Stati Uniti e Cuba aprono relazioni diplomatiche, e ringraziano il papa

Stati Uniti e Cuba aprono relazioni diplomatiche, e ringraziano il papa

Grazie alla fondamentale mediazione del Vaticano, che avrebbe esercitato la posizione di garante nelle trattative, Cuba e Stati Uniti a un passo da uno storico e atteso disgelo. L’annuncio di quello che potrebbe rappresentare una svolta per l’intera regione del centroamerica è atteso nelle prossime ore, quando il Presidente degli Stati Uniti, Obama, renderà note le nuove posizioni del suo Paese, nell’economia e nei rapporti verso il Paese, Cuba, avversato, dagli Usa per oltre mezzo secolo. Malgrado la caduta del blocco sovietico, con la disgregazione dell’Urss, Cuba era rimasto comunque un Paese ancora strenuamente ancorato ai principi che avevano ispirato la rivoluzione ‘castrista’, anche se negli ultimi anni si sono registrati forti segnali di apertura nei confronti, oltre che degli Usa, anche dei Paesi dell’Ue. Questo mercoledì 17 dicembre, potrà sicuramente essere iscritto come notizia di grande rilevanza storica. Non si tratta solo ed esclusivamente della liberazione del contractor americano rilasciato dalle autorità de l’Avana, che era stato arrestato 5 anni fa mentre distribuiva materiale elettronico alla comunità ebraica, subendo successivamente una condanna a 15 anni di carcere, ma di un cambio di rotta di 360 gradi, che porterà alla istituzione di normali relazioni diplomatiche tra le due nazioni ed alla riapertura anche di rotte commerciali ed economiche. Obama, infatti, annuncerà la fine della restrizione dei viaggi verso l’isola caraibica e la piena libertà anche al trasferimento del denaro. Gli Stati Uniti, per pareggiare il conto con la liberazione del contractor americano, hanno disposto la liberazione di tre presunti agenti cubani, che erano stati accusati di spionaggio nei confronti della comunità residente a Miami, fortemente anti-castrista.

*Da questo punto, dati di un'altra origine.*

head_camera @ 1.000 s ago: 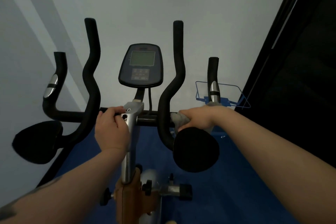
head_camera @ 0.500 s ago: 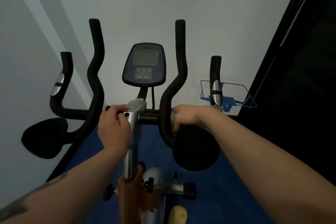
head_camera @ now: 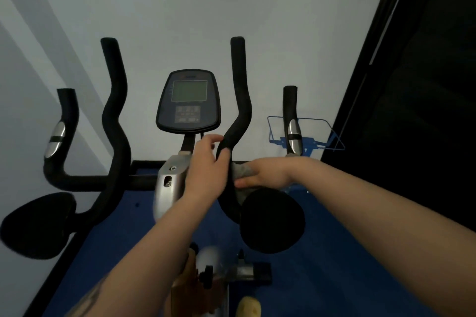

Sia il presidente Obama che Raul Castro hanno voluto ringraziare papa Francesco per il decisivo ruolo di mediazione riservata e segreta da lui svolto nel corso di lunghe trattative tra USA e Cuba. Obama, rivolgendosi ai membri del suo ufficio politico, ha detto: “nei cambiamenti più significativi della nostra politica in più di 50 anni, porremo fine ad un approccio che per decenni ha fallito nel far avanzare i nostri interessi, e invece daremo inizio a normali relazioni tra i due paesi. Con questi cambiamenti, intendiamo creare maggiori opportunità per americani e cubani, e dare inizio a un nuovo capitolo tra le nazioni delle Americhe”. Dal canto suo, Raul Castro, in un discorso alla televisione cubana, ha sostenuto che “questa decisione del presidente Obama manifesta rispetto e riconoscenza per il nostro popolo. Il progresso ottenuto nell’interscambio dimostra che è possibile trovare soluzioni a diversi problemi. Come abbiamo ripetuto, vogliamo imparare l’arte della coesistenza in modo civile, mantenendo tutte le nostre differenze”.

Come tuttavia si prevedeva, le reazioni contrarie non si sono fatte attendere. Anche perché la formalizzazione di tale accordo di portata storica deve comunque passare attraverso il voto del Congresso. Il senatore della Florida, Marc Rubio, ex rifugiato cubano, ha già lanciato la sfida a Obama: “l’iniziativa degli Stati Uniti è ingenua. Abbiamo già concesso tutto, ma ottenuto poche cose”, ha detto rivolgendosi ai giornalisti. Non è un caso che sia intervenuto il repubblicano della Florida, Rubio, perché presiederà, da gennaio, la sottocommisione del Senato per gli affari esteri, tra le cui funzioni vi è anche quella di scegliere e votare il nuovo Ambasciatore a Cuba, e ha già fatto intendere che non si tratterà di una scelta semplice. Inoltre, “il Congresso non toglierà l’embargo” contro Cuba, ha concluso, “userò tutti i mezzi a mia disposizione per contrastare tutti i cambiamenti annunciati”. Problemi vi sono anche nel campo democratico, dove non mancano senatori e deputati scettici sul cambiamento, e molto restii a togliere l’embargo. Su tutti emerge Robert Menendez, altro cubano divenuto cittadino americano, che proprio non vuole piegarsi a questi storici progressi nei rapporti diplomatici e non solo, tra USA e Cuba.